[Dataset entries]
• • •
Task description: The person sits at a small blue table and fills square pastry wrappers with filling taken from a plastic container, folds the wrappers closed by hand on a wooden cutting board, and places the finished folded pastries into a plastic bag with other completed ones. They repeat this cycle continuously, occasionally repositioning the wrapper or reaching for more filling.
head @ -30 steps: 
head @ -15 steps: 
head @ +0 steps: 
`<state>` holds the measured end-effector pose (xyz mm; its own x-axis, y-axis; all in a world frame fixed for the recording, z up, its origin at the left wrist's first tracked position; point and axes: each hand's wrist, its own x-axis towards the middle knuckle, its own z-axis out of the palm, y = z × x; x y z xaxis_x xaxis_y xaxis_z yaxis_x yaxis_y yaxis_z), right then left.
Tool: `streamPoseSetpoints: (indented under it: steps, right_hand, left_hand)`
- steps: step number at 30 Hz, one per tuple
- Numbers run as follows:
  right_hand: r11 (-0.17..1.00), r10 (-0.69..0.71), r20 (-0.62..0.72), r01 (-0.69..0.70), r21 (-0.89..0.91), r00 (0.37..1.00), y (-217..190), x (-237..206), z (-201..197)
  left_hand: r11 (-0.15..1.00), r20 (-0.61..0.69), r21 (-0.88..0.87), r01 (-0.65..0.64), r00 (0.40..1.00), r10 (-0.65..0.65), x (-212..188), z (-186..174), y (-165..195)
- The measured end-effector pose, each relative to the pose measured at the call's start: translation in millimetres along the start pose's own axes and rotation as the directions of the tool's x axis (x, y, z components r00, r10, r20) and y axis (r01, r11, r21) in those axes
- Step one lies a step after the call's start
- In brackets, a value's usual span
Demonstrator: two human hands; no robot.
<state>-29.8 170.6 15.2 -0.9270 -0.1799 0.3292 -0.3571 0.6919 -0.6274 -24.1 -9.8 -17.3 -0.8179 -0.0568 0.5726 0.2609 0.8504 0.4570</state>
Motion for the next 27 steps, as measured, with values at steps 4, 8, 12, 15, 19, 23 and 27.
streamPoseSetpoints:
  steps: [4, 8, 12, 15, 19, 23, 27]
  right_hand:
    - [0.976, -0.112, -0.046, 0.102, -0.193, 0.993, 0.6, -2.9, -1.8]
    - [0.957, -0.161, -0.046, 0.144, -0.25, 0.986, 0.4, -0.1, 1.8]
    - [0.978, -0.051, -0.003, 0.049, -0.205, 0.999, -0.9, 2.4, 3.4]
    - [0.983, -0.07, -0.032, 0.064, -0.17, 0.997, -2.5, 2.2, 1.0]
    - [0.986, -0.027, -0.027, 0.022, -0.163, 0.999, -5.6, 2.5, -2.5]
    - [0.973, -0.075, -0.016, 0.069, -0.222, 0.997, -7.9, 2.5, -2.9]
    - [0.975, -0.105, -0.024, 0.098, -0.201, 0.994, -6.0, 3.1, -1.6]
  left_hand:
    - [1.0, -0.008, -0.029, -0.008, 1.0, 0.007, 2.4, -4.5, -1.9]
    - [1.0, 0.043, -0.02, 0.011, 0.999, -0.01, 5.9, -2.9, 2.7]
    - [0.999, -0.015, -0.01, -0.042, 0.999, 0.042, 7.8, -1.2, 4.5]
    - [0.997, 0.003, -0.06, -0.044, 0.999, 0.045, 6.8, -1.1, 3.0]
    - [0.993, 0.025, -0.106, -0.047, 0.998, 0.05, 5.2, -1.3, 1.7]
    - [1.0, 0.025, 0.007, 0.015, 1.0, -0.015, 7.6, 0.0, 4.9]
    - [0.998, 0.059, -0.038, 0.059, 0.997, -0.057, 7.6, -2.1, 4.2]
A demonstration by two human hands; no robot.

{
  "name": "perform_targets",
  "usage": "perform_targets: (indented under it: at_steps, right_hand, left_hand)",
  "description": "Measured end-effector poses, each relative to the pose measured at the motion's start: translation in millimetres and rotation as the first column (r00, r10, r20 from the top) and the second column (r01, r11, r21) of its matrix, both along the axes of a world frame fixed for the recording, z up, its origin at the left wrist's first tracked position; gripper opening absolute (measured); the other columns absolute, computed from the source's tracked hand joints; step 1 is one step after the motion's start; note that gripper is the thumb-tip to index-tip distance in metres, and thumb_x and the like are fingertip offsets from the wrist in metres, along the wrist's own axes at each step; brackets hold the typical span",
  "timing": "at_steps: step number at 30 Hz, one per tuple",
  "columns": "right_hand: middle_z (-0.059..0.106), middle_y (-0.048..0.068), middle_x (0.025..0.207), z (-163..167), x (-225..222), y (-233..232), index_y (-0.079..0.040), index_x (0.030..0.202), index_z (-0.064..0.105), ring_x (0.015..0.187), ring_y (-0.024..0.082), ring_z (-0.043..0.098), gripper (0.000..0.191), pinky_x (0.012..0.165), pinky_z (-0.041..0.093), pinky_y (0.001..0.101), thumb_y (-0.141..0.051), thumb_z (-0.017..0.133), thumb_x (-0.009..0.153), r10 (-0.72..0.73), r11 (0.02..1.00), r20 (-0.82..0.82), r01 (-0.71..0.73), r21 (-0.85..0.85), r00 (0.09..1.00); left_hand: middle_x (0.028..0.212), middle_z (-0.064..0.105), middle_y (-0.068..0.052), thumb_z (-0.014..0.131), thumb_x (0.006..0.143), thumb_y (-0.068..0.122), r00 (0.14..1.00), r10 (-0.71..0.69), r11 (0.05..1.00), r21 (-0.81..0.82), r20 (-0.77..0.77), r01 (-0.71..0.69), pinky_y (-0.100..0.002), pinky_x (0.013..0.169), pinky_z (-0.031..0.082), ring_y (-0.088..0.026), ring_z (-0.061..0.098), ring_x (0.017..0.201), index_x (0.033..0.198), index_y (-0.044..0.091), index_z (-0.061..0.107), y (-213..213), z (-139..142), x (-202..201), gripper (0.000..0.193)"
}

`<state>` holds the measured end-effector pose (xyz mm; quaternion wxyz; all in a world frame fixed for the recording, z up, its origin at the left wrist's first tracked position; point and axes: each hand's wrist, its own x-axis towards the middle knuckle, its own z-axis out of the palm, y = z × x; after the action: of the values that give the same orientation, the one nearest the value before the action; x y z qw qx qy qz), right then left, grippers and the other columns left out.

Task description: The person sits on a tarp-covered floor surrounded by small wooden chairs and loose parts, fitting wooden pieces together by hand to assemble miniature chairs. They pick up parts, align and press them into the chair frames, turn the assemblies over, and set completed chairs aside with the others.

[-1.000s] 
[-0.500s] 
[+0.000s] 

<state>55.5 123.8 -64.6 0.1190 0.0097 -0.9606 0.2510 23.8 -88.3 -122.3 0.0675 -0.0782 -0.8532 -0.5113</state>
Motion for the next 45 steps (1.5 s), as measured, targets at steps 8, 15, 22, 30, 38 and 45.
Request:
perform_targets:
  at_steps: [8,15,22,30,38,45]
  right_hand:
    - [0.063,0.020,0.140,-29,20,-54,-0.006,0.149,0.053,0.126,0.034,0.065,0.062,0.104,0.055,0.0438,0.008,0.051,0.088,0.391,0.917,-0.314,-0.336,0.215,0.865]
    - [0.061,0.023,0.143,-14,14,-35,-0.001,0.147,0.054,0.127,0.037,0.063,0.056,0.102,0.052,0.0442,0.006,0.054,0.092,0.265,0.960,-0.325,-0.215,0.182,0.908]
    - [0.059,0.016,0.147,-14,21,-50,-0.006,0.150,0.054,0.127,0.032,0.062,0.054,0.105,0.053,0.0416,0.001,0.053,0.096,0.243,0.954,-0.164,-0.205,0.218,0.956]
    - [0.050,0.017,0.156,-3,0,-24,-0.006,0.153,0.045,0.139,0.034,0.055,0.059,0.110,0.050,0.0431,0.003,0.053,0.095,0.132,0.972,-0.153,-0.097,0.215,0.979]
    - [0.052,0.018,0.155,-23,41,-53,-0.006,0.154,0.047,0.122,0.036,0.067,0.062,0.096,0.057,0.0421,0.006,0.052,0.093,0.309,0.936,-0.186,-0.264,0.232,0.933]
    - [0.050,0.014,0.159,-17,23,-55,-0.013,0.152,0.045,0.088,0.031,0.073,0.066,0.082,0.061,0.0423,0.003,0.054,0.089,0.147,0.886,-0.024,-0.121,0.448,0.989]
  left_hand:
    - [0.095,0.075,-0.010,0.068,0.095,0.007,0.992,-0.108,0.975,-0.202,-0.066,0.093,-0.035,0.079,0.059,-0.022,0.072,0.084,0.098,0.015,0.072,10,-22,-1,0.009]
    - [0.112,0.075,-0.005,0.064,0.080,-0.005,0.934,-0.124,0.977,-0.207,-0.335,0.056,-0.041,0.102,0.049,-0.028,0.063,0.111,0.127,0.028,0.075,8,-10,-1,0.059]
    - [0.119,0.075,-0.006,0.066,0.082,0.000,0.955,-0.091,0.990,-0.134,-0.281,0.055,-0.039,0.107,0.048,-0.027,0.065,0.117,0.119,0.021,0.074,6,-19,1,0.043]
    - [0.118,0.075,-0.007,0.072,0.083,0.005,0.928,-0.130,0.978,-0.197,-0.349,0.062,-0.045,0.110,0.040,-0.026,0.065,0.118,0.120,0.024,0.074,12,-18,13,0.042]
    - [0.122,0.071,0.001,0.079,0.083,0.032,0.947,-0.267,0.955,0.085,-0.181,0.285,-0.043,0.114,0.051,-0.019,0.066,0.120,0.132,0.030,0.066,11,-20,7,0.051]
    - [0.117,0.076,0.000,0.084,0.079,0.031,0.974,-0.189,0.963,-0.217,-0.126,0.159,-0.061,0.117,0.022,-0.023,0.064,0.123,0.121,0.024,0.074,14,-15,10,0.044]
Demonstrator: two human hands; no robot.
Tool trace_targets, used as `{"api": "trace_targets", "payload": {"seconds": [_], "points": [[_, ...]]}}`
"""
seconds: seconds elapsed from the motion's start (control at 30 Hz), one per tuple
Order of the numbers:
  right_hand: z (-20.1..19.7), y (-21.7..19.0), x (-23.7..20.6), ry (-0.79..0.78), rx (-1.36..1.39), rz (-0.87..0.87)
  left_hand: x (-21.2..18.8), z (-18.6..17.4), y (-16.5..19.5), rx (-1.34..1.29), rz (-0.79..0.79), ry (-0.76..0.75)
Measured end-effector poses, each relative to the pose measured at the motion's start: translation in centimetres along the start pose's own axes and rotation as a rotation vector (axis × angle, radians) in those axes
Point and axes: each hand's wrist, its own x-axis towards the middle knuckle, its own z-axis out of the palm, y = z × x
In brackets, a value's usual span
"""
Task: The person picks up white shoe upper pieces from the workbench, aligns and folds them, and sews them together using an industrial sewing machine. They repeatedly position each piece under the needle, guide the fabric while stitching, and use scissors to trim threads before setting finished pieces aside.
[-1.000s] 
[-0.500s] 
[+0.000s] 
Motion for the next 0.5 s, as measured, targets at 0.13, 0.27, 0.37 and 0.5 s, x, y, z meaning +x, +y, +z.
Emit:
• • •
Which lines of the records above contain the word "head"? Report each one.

head @ -30 steps: 
head @ -15 steps: 
head @ +0 steps: 

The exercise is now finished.